Jakarta Diganjar Banjir (Lagi)

Mengawali tahun 2020 ini saya bersyukur dan sekaligus bersedih. DKI Jakarta dan Jabodetabek diberi ganjaran banjir dimana-mana. Jabodetabek melewati pergantian tahun dan mengawali tahun dengan musibah banjir, banjir yang cukup parah, mengakibatkan kerugian korban jiwa dan korban materiil.

Salah satu teman-teman yang tinggal di sana juga jadi korban, rumahnya berantakan banjir karena airnya begitu tinggi. Kerugiannya entahlah berapa, yang jelas karena banjir ini adalah semua orang mengalami kerugian yang luar biasa.

Ilustrasi banjir | source: Liputan6

Saya patut bersyukur, karena saya kini tinggal di daerah, dijauhkan dari banjir. Bayangkan jika masih di Jakarta, Depok. Ke kantor sulit, crowded, belum lagi mikirin aset (mobil). Soalnya, membayangkan jika mobil terendam, habis berapa buat perbaikan coba.

Lihat time line IG, status teman, dan artikel berita online, menggambarkan betapa parah banjir Jakarta tahun ini. Setelah berbulan-bulan dilanda panas extreme, kekeringan, pas akhir tahun dan awal tahun langsung diganjar banjir besar, hujan bertubi-tubi.

Entahlah, harus menyalahkan siapa. Hanya sati yang saya ingat, bahwa ibukota punya pemimpin, pemimpin yang terlalu sombong, menganggap apa yang sudah dilakukan pendahulunya salah, padahal realita mencatat keberhasilan pendahulunya mengurangi banjir. Tapi dengan sok cerdasnya, dan melempar masalah banjir ke pihak lain, supaya bisa lepas tangan melihat masalah daerahnya, seakan-akan dia berada di luar masalah. Ya itulah kira-kira kelakuan pimpinan ibukota saat ini.

Sekarang, hanya bisa berdoa buat teman-teman yang kena musibah, supaya tetap tabah dan berhati-hati, semoga badai lekas berlalu. Kalian jadi korban, untuk membuktikan bahwa kebijakan "gabener" saat ini salah.

Sudah banyak ditunjukan kapasitas gabener saat ini. Sejak banjir terjadi, hanyak banyak retorika-retorika yang disampaikan. Statement aman beliau hanya, menyelamatkan dan membantu korban. Justru itu adalah kewajiban.

Solusi penanggulangannya seperti apa, kita tidak pernah tahu. Yang banyak orang tahu adalah, katanya air itu seharusnya masuk ke dalam tanah, bukan dibuang ke laut.
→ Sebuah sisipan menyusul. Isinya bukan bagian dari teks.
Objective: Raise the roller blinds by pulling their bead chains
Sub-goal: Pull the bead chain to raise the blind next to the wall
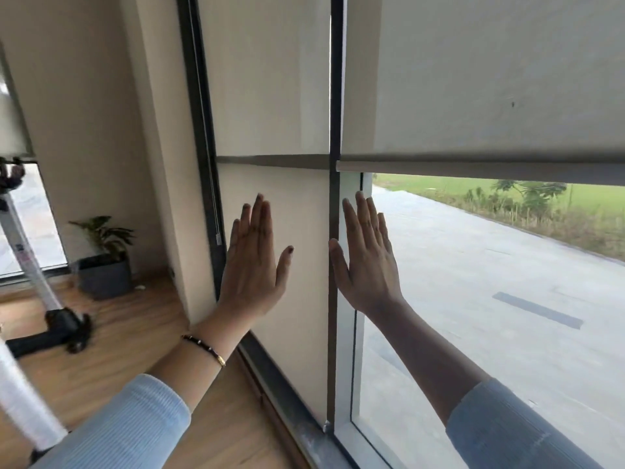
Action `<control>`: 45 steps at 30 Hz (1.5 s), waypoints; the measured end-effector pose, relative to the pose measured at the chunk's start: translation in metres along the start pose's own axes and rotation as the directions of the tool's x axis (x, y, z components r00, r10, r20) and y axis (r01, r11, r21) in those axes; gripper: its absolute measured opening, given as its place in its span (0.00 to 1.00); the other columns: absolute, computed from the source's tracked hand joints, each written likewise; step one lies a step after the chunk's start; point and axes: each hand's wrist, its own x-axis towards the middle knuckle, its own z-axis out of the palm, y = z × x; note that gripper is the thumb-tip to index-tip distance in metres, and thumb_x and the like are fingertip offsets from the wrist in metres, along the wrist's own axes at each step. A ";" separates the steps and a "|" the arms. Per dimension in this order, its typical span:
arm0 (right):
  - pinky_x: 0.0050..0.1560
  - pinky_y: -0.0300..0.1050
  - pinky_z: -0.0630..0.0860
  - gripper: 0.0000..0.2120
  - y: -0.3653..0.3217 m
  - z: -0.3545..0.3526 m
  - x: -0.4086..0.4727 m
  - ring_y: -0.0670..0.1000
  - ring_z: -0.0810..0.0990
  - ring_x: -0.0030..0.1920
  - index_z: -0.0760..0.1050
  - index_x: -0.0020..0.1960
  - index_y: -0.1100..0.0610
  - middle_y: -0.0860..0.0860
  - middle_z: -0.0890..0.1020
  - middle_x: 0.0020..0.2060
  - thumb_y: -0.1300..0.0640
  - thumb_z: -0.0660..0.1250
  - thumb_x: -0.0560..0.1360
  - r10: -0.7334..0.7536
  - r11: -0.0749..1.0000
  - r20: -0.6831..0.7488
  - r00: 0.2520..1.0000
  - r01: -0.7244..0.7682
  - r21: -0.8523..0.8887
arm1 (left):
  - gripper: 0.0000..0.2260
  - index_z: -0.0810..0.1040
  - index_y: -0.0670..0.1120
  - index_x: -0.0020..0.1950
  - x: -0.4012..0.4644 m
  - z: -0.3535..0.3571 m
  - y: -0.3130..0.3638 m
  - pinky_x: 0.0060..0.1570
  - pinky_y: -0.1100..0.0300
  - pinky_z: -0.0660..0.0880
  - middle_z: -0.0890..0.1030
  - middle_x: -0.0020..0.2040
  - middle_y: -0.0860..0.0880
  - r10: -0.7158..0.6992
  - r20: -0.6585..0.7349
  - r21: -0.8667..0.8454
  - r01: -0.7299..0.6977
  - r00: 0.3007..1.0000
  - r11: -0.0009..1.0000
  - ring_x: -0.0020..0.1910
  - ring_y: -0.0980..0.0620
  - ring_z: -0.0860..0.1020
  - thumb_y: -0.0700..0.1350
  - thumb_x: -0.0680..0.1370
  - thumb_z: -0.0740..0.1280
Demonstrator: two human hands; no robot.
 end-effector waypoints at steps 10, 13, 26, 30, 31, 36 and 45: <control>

Belum lagi, menyalahkan sana-sini karena air datang.

Hal berbeda kita lihat yang terjadi di Semarang. Kota Semarang sejak dulu kerap mendapat masalah banjir, baik dari rob maupun air hujan. Tapi seiiring waktu, pemerintah kota dan jajaran terkait berhasil memberikan solusi, tanpa banyak retorika. Gabener ini sibuk dengan konsep naturalisasinya, tapi nyatanya tak kunjung dijalankan. Malah menyalahkan konsep lain, normalisasi yang katanya tak berfungsi toh masih tetap banjir. Sampai menganalogikan bandara banjir toh tidak ada sampah di sana. Hmm, sebodoh itukah gabener ibukota?

Orang punya akal sehat pasti menilai pemimpin seperti ini aneh. Tidak bisa memberi solusi sama sekali. Kapasitas dan kredibilitas beliau hanya mentok sebagai pengajar, top leader paling kepala sekolah, not more. Saya jadi makin sadar, kenapa beliau tak layak menjadi menteri.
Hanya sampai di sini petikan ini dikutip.